(Task inputs)

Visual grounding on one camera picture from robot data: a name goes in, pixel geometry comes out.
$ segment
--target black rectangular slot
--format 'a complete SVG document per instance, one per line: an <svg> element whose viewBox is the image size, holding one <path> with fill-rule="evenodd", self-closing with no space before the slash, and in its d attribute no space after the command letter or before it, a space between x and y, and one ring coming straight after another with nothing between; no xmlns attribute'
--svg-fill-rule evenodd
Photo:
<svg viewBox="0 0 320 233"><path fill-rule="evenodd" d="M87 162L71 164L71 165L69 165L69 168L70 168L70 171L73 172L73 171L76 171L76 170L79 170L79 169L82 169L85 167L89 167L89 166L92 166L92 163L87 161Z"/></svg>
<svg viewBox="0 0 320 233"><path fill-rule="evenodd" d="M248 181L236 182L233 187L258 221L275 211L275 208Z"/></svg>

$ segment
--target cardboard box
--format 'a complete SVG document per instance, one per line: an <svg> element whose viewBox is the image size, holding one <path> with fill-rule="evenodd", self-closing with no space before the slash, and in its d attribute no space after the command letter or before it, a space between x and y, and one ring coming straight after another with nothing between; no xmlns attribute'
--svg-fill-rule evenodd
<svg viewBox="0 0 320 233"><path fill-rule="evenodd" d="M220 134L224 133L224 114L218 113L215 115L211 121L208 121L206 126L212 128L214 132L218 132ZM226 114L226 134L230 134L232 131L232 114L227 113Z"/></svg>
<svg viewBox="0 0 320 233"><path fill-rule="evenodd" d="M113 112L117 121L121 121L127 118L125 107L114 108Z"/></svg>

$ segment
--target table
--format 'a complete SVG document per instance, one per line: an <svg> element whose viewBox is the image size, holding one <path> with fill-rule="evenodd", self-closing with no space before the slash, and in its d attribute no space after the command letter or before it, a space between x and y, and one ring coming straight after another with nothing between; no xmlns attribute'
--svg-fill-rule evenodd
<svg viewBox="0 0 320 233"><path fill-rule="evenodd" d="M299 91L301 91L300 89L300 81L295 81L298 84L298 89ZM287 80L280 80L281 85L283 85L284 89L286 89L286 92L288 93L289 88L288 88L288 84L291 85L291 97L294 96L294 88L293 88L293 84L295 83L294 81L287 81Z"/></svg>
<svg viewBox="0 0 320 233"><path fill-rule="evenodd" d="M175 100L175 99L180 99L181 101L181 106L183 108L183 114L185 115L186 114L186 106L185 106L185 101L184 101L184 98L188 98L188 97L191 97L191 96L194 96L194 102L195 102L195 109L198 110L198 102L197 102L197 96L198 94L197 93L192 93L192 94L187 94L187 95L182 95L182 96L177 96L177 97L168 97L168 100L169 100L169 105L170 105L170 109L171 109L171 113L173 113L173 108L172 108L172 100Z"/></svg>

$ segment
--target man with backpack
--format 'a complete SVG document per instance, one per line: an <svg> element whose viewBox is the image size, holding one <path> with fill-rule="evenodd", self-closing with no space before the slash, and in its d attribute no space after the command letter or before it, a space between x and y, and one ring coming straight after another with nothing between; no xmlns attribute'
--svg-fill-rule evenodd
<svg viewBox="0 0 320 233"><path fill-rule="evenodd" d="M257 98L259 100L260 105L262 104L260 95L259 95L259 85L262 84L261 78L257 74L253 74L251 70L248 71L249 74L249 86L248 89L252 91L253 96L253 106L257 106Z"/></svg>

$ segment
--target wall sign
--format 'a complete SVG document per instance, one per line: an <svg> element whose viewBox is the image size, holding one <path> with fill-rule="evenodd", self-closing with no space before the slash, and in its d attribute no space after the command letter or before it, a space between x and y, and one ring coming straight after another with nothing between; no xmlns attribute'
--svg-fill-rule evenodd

(End Task inputs)

» Aim of the task
The lines above that hold the word "target" are the ones to copy.

» Response for this exercise
--target black rectangular slot
--target cardboard box
--target table
--target man with backpack
--target wall sign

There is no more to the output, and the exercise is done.